From — de Ferriere (unpublished)
Lorient 26. aout 1782
Monsieur,

Si je prens la liberté d’interrompre vos importantes occupations pour vous adresser mes plaintes, et si je n’employe auprès de vous aucun des moyens ordinaires pour appuyer ma demande, c’est que je sçais avec le reste de la terre que la justice seule dicte vos jugemens, et qu’il suffit de vous la faire appercevoir pour obtenir votre suffrage; c’est donc elle que j’ose réclamer dans un petit différend que je me trouve avoir avec Messieurs Cumin et Macarty sinon vos compatriotes, correspondans au moins d’une maison américaine. Voici les faits.

J’habittois cy devant la Ville de Quimper; ma femme qui ne s’y plaisoit plus ayant le desir d’aller se fixer dans celle de Nantes je chargeai nos meubles et nos effets sur une barque qui fût prise par les Anglais, et reprise par la Bric américaine le hambourg qui l’amarra à L’orient, et le vendit à la consignation de Mrs. Cuming et Macarty pour la vente en être faitte parce que la reprise avoit été jugée bonne.

Instruit de l’époque de cette vente, je me rendis ici pour tâcher de rachetter mes meubles; comme j’etois porteur d’une lettre de recommandation de Monsieur Williams de Nantes qui je crois, a l’honneur, Monsieur, de vous appartenir, je fus assés bien accueilli de ces correspondans qui me promirent de faire en ma faveur tout ce qui dépendoit d’eux, et qui sur le chagrin que je leur témoignai de ne pas trouver parmi mes livres exposés en vente mon Encyclopédie, Voltaire et l’abbé Raynal me répondirent que le Libraire n’avoit pas voulû les exposer en vente, mais qu’ils les avoient chès eux et que je serois le maitre d’en fixer le prix; cette promesse étoit honnête, mais elle ne fût pas remplie; et à la sortie de la vente lorsque j’en parlai à M. Cuming, il fixa à 1200 lt le prix de ces ouvrages; je me récriai sur l’énormité de la somme qui excede de beaucoup la valeur réelle de ces livres puisque mon Encyclopédie est de l’Edition d’yverdon qu’il y manque six volumes de planches que j’ai chès moi à Nantes et que fut elle complette elle ne vaudroit jamais celle qui se fait aujourdhui à Paris qui ne coutera que 700 lt. Mon Voltaire est d’une édition médiocre reliée en Bazane et ne m’a couté neuf que 100 lt; quant à l’abbé Raynal c’est la seconde édition peu recherchée aujourdhuy qu’il en paroit une nouvelle.

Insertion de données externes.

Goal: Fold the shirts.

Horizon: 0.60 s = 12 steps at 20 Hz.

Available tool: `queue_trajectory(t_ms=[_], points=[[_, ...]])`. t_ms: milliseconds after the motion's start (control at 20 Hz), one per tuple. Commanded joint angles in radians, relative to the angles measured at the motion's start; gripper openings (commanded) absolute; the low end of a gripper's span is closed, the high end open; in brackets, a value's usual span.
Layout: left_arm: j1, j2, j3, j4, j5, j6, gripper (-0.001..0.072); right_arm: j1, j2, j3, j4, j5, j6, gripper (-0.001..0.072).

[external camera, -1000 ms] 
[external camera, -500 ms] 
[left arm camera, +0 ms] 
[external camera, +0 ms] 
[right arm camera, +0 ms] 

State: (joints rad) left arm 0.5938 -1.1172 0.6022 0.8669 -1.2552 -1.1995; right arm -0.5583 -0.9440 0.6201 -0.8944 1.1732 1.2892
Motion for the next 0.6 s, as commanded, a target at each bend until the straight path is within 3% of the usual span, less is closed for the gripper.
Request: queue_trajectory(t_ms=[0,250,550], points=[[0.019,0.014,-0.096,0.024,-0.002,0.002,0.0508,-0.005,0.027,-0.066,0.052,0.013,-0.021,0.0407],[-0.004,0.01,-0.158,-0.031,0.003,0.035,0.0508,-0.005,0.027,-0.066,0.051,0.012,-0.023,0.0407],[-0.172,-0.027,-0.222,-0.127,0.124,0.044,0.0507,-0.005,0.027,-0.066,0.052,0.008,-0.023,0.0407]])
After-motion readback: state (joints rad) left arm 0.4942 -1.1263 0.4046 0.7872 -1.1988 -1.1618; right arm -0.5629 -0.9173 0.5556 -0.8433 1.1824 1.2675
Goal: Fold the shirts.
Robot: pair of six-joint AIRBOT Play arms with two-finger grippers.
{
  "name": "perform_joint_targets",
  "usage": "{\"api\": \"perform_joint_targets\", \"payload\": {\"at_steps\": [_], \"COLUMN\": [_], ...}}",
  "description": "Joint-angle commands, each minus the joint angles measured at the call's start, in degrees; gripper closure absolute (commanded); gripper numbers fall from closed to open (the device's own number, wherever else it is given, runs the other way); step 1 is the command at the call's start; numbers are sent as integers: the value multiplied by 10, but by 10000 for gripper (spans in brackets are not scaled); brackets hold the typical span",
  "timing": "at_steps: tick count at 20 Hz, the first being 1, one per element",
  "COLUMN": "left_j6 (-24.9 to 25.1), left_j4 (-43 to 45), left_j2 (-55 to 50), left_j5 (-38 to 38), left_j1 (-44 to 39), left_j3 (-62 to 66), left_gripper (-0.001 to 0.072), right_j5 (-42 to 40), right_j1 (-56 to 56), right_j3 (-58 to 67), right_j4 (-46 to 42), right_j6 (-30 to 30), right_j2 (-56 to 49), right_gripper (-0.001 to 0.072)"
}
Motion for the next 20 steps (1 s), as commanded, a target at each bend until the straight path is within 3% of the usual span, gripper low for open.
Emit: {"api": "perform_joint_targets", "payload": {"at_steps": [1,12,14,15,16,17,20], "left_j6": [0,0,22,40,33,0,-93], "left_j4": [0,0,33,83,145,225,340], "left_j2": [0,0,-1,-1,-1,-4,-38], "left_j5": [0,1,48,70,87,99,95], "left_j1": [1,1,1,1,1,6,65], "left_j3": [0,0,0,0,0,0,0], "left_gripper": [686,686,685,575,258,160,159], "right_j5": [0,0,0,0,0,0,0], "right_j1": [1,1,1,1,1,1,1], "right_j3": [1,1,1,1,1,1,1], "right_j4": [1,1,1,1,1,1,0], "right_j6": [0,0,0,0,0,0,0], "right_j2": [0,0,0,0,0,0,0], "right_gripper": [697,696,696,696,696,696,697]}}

M. cuming pour se disculper du reproche fondé que lui fait toute la place de vouloir dépouiller un cytoyen honnête dit que la vente n’a pas été assès avantageuse pour l’équipage, et que ce n’est que cette considération qui le fait agir; cependant j’ay l’honneur de vous assurer, Monsieur, que les assurances que j’ay fait faire à Nantes ne sont que de 5000 lt que je perds tout mon vin, les dentelles de ma femme qui étoient un objet de plus de cinquante Louis, beaucoup de Linge, tous les livres que je viens de citer, et que cependant j’ay payé au même M. Cuming 4564 lt. 6 s. pour le montant de l’adjudication qui m’a été faite sans compter trois loüis que je luy ai versés en forme de gratiffication à l’Equipage pour le dédommager de quelques portraits de famille qui n’avoient pas été exposés en vente.

Voila, Monsieur, la vérité des faits présentée avec simplicité. C’est à vous à apprecier le procédé de ces correspondans, et de juger. Votre décision sera une loi à laquelle je me soumettrai avec autant de docilité que de respect.

Je suis avec la plus grande vénération, Monsieur, Votre très humble et très obeissant serviteur

De ferriere
ancien officier de Dragons
Si vous m’honorés, Monsieur, d’une réponse, j’oserai vous prier de me l’adresser à Nantes quai flesselles parceque j’en vais prendre la route avant la fin de cette semaine.
Endorsed: de Ferriere 6. [sic] Aout 1782.